Disclaimer: The following is neither an exhaustive nor necessarily accurate survey of the field of Machine Learning. This ain’t wikipedia…¯\_(ツ)_/¯
This post is simply a synthesis of my current understanding and why I think it’s a compelling area of study. Consume generously salted.
What is Machine Learning
Machine learning offers a way to solve complicated problems by training an algorithm (program) on examples rather than explicitly coded instructions.
You might think, huh, that’s a weird way to go about it. Machines are pretty dumb after all. Wouldn’t it be easier to use our superior logic and reasoning to think about a problem in a systematic way and then somehow “program” a computer to do exactly what we want it to do?

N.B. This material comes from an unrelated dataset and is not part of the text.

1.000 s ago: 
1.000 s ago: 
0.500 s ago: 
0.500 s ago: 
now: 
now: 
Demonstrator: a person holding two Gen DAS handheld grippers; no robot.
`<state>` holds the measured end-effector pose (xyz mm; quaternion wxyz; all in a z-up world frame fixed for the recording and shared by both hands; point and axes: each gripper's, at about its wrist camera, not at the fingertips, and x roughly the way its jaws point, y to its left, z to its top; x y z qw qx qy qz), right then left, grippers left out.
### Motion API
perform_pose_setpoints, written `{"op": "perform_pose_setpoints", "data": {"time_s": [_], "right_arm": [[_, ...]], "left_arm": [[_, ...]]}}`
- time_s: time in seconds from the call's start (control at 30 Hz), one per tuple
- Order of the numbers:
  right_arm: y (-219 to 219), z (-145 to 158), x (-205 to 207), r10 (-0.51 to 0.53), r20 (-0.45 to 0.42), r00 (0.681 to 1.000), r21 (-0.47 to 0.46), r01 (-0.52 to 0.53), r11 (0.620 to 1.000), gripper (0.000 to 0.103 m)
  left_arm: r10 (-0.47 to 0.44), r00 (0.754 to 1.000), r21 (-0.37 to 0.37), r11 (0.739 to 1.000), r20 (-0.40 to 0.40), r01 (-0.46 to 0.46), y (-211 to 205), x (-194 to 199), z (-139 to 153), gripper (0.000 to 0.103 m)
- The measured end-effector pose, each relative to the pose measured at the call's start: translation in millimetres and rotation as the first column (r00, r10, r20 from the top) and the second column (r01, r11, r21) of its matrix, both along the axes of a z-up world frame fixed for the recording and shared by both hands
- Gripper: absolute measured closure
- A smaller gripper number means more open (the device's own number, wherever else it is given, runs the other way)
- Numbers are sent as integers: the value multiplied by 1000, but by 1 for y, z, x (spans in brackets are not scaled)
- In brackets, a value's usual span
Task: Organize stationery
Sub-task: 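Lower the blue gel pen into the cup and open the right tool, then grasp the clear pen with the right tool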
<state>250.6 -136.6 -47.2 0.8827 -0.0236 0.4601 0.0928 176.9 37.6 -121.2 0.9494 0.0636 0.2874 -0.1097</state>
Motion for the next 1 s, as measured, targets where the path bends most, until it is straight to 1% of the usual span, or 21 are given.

Well… yea. That makes sense and works really well for lots of problems. Need help calculating forces when constructing skyscrapers, airplanes, and rocketships? Let’s engineer some software to help you with that! Need a tool which allows air traffic controllers to monitor and direct thousands of concurrent flights to avoid fiery, screaming deaths? Computer programs can help. Want to build a globally distributed information platform so we can share dank memes and cat videos? Programming!
What about recommending other videos I might like? Or translating a street sign in a foreign land to a language I understand? Or a little box that I talk to and it responds (semi) intelligently?
crickets
Turns out some tasks are not so easily programmable. Even for really smart software engineer wizards. It can be done but the results are pretty clunky.
But why? Our brains handle stuff like this easily. I can instantly recognize my friend’s face in a picture on facebook even if she’s in a dimly lit bar wearing a ridiculous, fake mustache. I can (roughly) understand a person talking to me in English even with a funny accent. I can drive a car while listening to the radio, slurping my big gulp, and texting with friends! (Just kidding, I can’t. But teenagers can!)
These types of tasks all come intuitively to us and have a high degree of variability. It’s very hard to formulate things like this with explicit rules. Try describing how you recognize someone’s face or understand a sentence…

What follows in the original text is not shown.